Data excerpts -

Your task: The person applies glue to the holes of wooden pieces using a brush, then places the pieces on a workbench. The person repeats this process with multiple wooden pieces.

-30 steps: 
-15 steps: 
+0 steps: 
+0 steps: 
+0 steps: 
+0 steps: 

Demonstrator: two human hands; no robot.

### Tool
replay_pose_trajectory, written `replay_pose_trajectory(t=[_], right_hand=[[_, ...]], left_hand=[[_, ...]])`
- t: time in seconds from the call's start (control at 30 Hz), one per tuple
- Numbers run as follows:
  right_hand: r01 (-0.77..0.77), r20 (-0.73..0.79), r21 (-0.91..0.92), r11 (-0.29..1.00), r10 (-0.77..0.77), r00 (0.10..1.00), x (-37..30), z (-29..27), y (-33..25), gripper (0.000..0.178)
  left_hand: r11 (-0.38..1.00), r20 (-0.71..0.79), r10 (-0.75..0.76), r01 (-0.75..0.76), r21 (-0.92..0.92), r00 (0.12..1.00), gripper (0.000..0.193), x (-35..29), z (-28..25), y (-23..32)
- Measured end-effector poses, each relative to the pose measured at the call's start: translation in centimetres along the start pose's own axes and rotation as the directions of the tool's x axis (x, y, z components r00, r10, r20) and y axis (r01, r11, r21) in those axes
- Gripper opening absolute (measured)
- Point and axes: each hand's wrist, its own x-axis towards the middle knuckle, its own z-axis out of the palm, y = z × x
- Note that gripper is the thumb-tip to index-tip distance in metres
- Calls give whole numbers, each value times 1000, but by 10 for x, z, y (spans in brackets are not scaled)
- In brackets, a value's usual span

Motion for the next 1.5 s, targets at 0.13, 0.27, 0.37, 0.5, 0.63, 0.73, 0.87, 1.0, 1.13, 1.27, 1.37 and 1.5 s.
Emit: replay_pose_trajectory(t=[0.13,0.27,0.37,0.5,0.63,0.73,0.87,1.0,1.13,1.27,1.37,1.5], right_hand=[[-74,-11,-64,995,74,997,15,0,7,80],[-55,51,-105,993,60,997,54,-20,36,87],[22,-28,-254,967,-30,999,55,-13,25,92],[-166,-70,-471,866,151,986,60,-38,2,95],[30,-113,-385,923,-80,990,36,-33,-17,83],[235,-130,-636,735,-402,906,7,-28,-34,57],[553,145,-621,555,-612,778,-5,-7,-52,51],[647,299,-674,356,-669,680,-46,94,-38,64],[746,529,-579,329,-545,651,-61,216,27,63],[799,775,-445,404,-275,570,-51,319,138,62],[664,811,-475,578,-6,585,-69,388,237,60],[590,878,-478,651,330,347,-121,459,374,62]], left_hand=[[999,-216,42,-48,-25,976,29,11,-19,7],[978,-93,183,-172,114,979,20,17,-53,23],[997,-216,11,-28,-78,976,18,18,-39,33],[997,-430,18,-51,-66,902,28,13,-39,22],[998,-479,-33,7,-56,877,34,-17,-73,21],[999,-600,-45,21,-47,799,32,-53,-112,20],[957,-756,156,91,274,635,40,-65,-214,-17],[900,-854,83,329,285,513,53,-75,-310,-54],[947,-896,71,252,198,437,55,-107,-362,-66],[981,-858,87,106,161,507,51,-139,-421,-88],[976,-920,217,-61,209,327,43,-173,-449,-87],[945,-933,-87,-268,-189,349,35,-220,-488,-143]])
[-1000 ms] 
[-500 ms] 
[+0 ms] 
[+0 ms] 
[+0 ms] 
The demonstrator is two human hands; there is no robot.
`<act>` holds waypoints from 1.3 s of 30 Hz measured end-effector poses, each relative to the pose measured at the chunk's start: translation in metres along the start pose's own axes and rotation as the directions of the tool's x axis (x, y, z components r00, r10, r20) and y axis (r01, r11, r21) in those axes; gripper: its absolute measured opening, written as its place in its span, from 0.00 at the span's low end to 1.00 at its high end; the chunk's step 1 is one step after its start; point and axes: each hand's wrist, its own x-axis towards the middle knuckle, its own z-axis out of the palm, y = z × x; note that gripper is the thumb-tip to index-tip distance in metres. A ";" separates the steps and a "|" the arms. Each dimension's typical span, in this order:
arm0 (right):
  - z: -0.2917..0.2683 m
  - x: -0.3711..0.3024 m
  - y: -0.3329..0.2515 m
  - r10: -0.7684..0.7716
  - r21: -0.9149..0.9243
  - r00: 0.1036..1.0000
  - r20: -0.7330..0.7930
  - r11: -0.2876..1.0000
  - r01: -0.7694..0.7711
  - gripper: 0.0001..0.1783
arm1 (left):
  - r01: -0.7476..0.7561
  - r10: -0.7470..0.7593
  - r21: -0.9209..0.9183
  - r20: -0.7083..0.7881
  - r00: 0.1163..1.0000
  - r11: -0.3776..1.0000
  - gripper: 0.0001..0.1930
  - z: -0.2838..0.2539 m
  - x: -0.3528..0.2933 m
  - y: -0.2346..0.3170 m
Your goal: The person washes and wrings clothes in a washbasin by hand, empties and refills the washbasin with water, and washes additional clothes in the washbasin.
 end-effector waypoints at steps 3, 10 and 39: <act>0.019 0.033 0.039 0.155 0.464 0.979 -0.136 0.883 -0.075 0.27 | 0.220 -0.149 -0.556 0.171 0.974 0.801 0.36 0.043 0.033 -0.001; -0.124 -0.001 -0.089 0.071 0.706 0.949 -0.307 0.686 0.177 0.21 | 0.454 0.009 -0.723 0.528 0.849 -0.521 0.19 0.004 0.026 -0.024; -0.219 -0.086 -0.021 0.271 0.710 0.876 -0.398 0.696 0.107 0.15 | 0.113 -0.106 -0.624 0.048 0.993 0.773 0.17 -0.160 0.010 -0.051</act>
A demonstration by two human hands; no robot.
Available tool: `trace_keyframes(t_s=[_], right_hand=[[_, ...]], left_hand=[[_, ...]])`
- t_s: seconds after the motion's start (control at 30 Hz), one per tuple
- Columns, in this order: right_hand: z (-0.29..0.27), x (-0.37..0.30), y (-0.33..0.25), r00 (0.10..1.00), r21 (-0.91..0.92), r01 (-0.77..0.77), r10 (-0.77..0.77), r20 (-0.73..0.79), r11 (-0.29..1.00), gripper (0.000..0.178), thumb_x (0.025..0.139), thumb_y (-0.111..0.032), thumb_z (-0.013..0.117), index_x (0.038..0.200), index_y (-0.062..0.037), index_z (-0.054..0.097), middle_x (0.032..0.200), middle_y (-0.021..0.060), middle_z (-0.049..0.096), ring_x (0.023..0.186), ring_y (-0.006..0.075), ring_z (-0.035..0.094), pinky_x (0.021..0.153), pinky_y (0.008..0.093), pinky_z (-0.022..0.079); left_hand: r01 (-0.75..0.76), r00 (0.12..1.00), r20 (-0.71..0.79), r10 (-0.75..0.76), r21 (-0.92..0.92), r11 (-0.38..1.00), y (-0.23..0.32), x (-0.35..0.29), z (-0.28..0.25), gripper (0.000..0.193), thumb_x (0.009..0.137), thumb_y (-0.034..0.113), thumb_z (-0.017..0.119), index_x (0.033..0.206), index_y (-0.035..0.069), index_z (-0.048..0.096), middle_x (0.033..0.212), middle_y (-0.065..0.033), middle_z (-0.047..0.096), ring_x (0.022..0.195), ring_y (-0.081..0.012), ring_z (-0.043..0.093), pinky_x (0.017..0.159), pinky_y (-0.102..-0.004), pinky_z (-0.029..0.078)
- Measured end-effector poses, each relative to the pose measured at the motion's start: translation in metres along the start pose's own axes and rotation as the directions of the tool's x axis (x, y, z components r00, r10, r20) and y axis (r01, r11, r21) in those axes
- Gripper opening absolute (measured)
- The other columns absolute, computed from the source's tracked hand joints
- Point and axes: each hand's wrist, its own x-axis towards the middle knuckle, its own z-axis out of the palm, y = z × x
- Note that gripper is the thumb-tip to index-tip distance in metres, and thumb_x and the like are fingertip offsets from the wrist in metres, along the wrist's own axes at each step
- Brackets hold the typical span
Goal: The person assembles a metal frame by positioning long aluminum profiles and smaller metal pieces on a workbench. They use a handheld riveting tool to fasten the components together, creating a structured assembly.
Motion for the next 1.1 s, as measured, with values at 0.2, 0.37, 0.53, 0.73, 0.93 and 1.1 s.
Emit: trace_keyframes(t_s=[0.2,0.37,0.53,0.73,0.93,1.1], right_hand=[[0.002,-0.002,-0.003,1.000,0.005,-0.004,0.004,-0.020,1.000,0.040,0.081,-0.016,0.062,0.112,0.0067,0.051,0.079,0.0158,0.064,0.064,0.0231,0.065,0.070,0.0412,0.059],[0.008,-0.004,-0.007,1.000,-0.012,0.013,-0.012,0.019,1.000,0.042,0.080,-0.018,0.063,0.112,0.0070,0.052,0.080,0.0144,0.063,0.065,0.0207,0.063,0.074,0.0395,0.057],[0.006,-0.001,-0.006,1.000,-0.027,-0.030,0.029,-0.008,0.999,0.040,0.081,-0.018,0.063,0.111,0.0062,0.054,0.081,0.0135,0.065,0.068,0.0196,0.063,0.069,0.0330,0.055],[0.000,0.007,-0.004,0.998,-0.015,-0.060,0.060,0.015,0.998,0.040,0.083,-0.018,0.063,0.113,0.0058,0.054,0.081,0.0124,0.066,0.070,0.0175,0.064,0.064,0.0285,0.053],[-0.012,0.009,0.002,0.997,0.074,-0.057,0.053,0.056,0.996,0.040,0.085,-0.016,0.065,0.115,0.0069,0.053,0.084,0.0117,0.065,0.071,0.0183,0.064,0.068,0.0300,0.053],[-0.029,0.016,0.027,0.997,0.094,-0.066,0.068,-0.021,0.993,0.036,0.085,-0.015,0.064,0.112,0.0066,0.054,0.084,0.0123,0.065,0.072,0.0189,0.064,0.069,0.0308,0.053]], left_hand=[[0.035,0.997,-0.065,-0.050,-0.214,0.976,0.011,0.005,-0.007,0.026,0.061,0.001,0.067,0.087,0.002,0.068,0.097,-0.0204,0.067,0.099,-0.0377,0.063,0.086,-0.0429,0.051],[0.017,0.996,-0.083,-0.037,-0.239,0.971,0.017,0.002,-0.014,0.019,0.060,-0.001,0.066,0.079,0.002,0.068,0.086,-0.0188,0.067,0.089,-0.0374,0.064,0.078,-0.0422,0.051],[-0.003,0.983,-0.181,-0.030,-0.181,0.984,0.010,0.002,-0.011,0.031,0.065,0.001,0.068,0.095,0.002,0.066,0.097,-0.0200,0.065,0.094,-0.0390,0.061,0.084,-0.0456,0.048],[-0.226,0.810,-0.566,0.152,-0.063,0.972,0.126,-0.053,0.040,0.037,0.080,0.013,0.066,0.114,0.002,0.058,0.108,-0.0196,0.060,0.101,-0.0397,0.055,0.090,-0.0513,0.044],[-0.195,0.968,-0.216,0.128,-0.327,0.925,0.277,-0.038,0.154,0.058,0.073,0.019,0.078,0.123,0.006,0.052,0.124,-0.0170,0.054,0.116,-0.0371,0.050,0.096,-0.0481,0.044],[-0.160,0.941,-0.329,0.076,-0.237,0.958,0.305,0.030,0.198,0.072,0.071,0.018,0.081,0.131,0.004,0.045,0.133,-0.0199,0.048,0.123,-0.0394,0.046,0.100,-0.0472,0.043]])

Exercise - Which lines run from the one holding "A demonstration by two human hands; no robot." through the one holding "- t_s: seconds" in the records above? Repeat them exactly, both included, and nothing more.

Result for this exercise -
A demonstration by two human hands; no robot.
Available tool: `trace_keyframes(t_s=[_], right_hand=[[_, ...]], left_hand=[[_, ...]])`
- t_s: seconds after the motion's start (control at 30 Hz), one per tuple

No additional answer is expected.